皇妃様は仮面作家~隣国に嫁いで夫に1年塩対応されてましたが夫は私の書いたお話に沼落ちしたそうです~
 北の大国であるヴァイルデン帝国において、わたしの母国は端っこにくっついているちっぽけな小国だ。

 そんなところから嫁いできた人間が、一瞬で皇妃として周囲の貴族たちと打ち解けられるかといったら、答えは否。

 皇妃は小国出身の田舎娘だと揶揄されたところに、陛下がわたしをほっぽり出してあちこち遠征に行っている状況が重なった。
 当然高位の貴族たちにはなにかと嫌味も言われるし、蔑ろにされたりもする。
 時には「陛下がいないのをいいことに、愛人を囲っているのではないか」という噂が出たこともあった。
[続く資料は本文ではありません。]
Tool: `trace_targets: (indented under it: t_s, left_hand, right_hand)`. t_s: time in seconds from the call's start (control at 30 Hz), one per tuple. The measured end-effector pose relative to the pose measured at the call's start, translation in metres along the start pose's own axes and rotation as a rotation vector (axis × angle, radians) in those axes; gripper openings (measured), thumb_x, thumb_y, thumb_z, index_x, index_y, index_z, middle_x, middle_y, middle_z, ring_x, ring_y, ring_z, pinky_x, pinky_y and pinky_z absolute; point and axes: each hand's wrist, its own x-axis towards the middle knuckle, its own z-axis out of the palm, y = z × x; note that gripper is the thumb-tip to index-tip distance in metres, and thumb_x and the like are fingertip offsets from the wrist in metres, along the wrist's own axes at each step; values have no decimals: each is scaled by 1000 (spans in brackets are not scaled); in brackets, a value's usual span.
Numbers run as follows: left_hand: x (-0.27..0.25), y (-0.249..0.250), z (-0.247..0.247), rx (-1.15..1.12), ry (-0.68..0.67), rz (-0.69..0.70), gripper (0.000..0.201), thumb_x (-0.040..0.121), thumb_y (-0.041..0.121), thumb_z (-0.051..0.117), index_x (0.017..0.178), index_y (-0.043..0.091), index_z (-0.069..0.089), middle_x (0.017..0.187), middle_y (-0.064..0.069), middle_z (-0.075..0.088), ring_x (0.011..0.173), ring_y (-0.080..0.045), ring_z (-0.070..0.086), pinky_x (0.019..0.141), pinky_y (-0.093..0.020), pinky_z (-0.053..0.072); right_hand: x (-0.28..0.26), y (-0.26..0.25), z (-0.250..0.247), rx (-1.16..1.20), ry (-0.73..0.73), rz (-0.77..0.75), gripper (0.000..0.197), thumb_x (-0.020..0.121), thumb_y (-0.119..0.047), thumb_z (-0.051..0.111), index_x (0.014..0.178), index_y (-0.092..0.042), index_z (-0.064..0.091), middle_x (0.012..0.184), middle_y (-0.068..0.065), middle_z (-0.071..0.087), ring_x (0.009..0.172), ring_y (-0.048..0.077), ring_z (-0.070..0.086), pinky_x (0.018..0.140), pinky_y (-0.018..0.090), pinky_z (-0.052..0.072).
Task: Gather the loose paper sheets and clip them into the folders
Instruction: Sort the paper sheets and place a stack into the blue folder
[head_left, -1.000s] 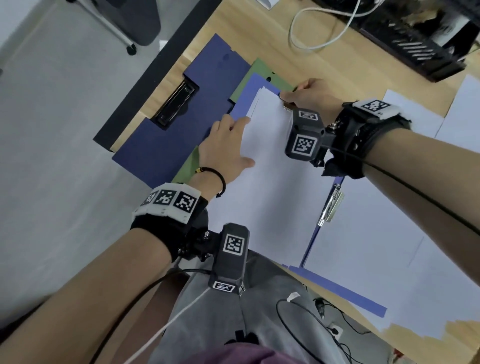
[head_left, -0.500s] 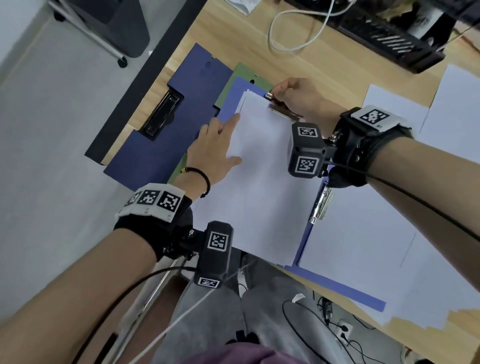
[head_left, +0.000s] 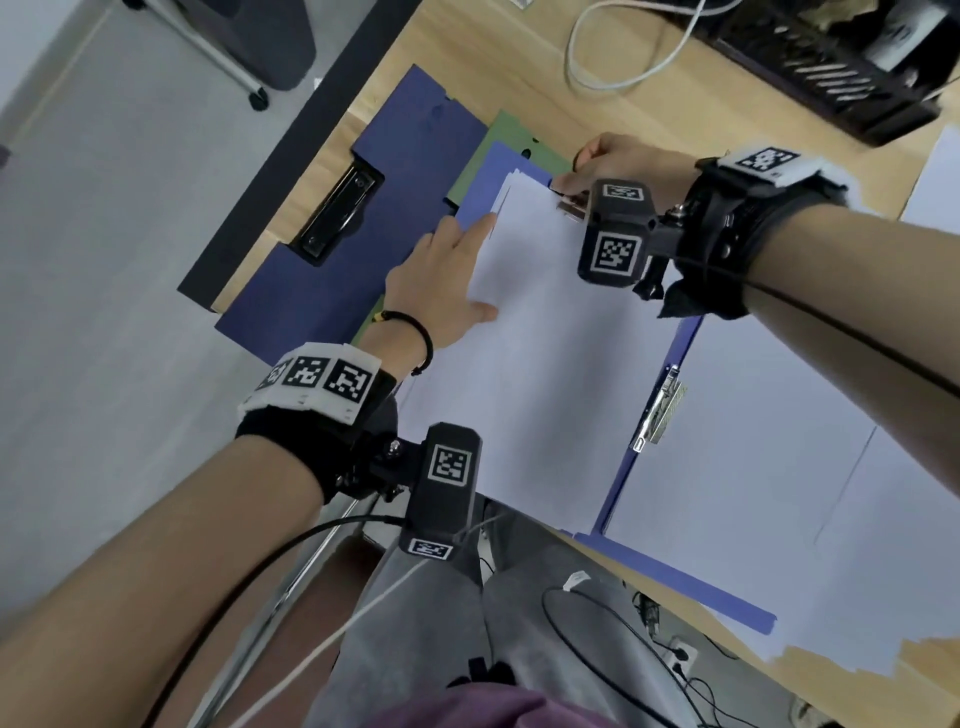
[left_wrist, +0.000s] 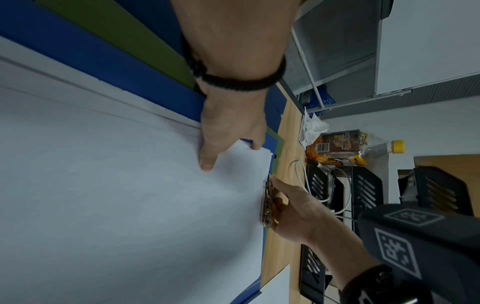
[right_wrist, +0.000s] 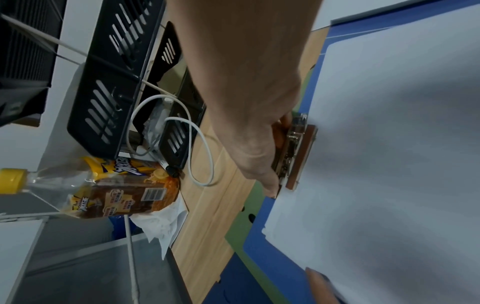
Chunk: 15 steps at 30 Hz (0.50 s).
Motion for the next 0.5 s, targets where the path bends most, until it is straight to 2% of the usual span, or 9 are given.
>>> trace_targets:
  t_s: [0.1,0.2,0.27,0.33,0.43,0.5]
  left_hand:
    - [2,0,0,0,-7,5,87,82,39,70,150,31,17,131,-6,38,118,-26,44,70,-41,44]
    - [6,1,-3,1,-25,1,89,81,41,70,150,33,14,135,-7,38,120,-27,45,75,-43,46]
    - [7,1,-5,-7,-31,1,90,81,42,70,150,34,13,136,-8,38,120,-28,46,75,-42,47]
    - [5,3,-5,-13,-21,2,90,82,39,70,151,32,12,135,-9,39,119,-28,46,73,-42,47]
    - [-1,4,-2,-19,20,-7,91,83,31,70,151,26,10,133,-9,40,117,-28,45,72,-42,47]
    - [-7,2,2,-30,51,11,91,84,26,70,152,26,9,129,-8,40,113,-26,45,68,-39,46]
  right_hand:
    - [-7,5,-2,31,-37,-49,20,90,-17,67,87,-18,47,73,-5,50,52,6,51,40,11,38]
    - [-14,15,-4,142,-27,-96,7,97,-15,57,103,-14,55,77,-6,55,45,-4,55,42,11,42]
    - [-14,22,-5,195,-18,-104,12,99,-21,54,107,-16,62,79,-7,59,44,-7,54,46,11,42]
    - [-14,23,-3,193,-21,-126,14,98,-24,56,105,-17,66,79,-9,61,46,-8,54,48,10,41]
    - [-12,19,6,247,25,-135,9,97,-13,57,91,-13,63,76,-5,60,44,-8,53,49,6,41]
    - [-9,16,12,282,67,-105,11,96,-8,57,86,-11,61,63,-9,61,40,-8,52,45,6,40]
(まぁ、あの時の噂はいつの間にか聞かなくなってたけど……)

 しかしながら、わたしとしてもいつまでも軽んじられたままでいるわけにはいかない。
 この国に嫁いできた当初はそれを悲しいと思うこともあったけれど、一年も皇妃として暮らしていればちょっとずつ肝が据わってくる。
 崇め奉られたいとは思わないけれど、皇帝陛下の妻として恥ずかしくない程度の品格を身につけたかった。
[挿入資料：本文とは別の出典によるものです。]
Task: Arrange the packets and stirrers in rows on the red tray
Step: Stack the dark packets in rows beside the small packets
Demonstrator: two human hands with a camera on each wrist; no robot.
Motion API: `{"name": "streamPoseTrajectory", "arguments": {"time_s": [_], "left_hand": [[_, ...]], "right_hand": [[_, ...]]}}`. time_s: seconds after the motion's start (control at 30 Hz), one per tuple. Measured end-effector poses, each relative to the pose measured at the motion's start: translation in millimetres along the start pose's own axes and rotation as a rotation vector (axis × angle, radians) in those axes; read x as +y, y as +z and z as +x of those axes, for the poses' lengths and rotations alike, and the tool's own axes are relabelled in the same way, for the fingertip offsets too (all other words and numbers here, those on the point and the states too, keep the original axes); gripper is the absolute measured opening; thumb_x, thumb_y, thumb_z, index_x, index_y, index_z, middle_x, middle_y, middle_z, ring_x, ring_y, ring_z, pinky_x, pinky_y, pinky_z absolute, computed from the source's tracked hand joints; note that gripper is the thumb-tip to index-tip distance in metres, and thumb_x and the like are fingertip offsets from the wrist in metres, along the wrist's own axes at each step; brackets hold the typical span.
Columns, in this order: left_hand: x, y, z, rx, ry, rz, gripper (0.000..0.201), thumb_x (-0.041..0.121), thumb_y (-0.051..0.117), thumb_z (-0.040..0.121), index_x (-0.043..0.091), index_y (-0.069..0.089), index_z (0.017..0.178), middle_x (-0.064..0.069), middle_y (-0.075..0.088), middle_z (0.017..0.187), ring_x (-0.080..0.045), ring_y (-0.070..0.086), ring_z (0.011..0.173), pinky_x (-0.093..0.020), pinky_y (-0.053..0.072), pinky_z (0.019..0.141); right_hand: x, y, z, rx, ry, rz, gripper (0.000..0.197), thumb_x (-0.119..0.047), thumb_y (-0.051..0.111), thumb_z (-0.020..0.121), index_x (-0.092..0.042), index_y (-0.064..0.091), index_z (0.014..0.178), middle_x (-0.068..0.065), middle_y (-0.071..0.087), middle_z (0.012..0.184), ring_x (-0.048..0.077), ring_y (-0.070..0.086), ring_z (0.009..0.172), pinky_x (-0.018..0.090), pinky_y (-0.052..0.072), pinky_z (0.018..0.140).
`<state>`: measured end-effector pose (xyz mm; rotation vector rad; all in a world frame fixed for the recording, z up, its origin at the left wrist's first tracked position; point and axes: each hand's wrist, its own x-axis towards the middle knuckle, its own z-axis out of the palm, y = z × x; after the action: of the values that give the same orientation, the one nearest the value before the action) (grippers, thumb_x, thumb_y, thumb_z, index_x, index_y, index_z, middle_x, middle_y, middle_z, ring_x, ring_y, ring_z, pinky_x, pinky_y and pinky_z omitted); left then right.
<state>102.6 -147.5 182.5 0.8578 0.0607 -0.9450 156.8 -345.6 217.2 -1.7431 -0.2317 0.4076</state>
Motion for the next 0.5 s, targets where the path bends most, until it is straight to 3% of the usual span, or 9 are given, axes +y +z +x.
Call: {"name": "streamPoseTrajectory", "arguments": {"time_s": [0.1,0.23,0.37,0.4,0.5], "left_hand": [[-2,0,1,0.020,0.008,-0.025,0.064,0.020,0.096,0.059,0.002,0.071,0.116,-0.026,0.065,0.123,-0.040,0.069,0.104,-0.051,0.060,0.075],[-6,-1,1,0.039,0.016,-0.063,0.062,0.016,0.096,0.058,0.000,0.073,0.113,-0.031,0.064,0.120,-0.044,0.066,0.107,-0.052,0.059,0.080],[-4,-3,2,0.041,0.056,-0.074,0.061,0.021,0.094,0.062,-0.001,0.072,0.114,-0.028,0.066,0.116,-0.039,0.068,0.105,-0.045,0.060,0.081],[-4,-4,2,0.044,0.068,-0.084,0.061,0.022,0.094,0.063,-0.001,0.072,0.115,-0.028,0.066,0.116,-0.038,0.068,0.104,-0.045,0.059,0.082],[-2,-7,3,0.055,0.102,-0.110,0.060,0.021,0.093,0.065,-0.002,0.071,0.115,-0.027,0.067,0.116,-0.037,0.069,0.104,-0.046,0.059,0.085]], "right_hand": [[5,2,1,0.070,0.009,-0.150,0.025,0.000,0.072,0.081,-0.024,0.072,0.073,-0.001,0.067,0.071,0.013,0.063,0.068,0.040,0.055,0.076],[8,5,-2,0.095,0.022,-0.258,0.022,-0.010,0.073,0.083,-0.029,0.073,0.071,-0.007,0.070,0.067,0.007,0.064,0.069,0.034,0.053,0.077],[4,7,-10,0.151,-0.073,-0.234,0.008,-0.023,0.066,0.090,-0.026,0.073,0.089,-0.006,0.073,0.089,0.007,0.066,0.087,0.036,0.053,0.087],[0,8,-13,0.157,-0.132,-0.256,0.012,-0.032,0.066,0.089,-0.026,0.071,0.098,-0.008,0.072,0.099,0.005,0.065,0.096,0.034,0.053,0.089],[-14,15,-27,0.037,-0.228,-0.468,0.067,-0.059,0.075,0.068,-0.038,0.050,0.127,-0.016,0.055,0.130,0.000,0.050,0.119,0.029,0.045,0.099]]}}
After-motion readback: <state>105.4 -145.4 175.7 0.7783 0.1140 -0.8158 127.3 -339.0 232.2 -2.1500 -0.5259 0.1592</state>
 そこでわたしは、ルネにお願いをしてこの国の上流階級の作法を再度勉強しなおした。
 メルトワーズではただ「覚えるように」とだけ言われてきた作法も、どういった経緯で、どんな流れの場合にその動きをするのかを関連付け、更にはそれにまつわる歴史も勉強した。
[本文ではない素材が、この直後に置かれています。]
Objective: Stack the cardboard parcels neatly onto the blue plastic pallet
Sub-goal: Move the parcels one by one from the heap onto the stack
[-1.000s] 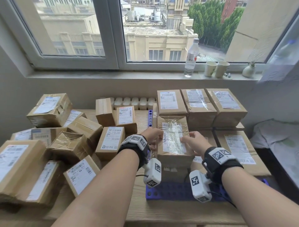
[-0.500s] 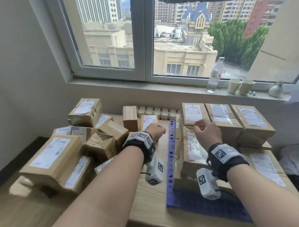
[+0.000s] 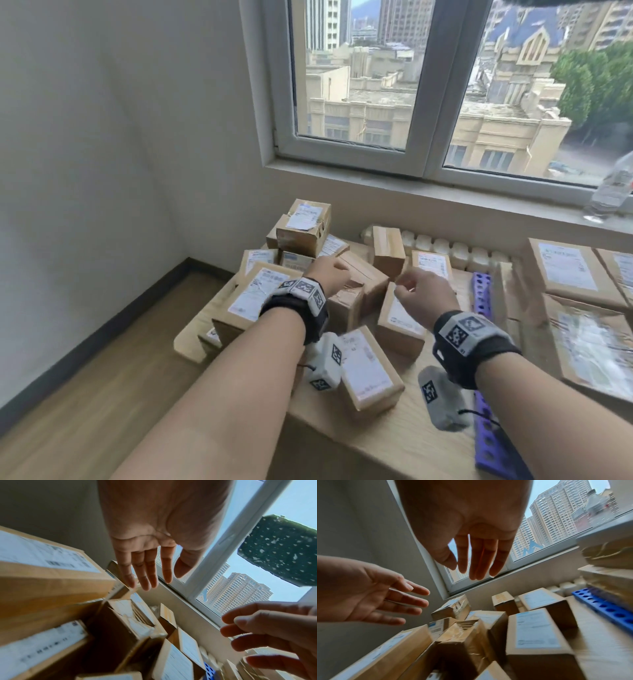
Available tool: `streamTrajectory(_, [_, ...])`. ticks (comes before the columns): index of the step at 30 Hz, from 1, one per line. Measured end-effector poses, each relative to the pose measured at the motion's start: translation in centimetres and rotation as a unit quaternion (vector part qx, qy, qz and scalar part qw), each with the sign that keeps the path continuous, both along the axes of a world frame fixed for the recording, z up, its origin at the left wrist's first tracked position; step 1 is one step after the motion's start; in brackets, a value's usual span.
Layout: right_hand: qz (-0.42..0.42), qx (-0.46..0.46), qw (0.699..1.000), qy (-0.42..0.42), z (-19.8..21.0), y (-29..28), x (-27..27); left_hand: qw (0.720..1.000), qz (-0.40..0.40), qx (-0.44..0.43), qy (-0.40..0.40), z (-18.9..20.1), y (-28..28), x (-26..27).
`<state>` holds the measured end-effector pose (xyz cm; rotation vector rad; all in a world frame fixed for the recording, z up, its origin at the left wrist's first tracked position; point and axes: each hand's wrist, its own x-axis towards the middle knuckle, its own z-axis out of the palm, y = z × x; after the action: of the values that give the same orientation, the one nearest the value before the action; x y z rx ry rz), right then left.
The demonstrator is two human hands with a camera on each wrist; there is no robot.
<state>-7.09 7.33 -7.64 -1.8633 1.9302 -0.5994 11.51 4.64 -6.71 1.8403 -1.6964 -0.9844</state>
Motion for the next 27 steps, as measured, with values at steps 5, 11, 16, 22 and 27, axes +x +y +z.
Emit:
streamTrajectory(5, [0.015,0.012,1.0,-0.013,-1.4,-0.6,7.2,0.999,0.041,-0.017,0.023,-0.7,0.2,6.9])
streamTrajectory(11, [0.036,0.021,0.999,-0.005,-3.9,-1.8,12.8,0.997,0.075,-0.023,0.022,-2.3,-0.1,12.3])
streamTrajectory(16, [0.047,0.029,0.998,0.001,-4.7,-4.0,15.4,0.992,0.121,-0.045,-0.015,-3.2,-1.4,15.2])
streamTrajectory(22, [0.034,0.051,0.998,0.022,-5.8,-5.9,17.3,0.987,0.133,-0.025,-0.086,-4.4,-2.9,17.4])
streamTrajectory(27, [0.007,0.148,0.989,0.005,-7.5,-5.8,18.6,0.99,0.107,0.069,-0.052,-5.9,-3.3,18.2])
「そういえば、シトリノーゼ侯爵夫人からお手紙が届いておりますよ。……例の件で、ぜひリリア様を経由してあの方に届けていただきたいと……」
「シトリノーゼ侯爵夫人……またお手紙を? まぁいいけど――あの方も熱心ね」

 正直なことを言うと、一年で全ての作法が身につくほど帝国の歴史は浅くない。
 ただ、完全な付け焼刃で嫁いできた時に比べたら随分とマシになったとは思う。
 そういった涙ぐましい努力が実を結んでいるかはまだよくわからないが、徐々に声をかけてくれる貴族女性たちも増えた。

「侯爵夫人はお若く、流行にも敏感な方ですから。ご友人方にもたくさん布教されていると聞きました――これでまた忙しくなりますね、リリア様!」

 ニコニコと表情を綻ばせるルネに、わたしも笑いかける。

 公務もなく、仲のいい友人もいない――ほとんど王城の奥でぼんやりしている生活は、わたしにとってかなり退屈なものだった。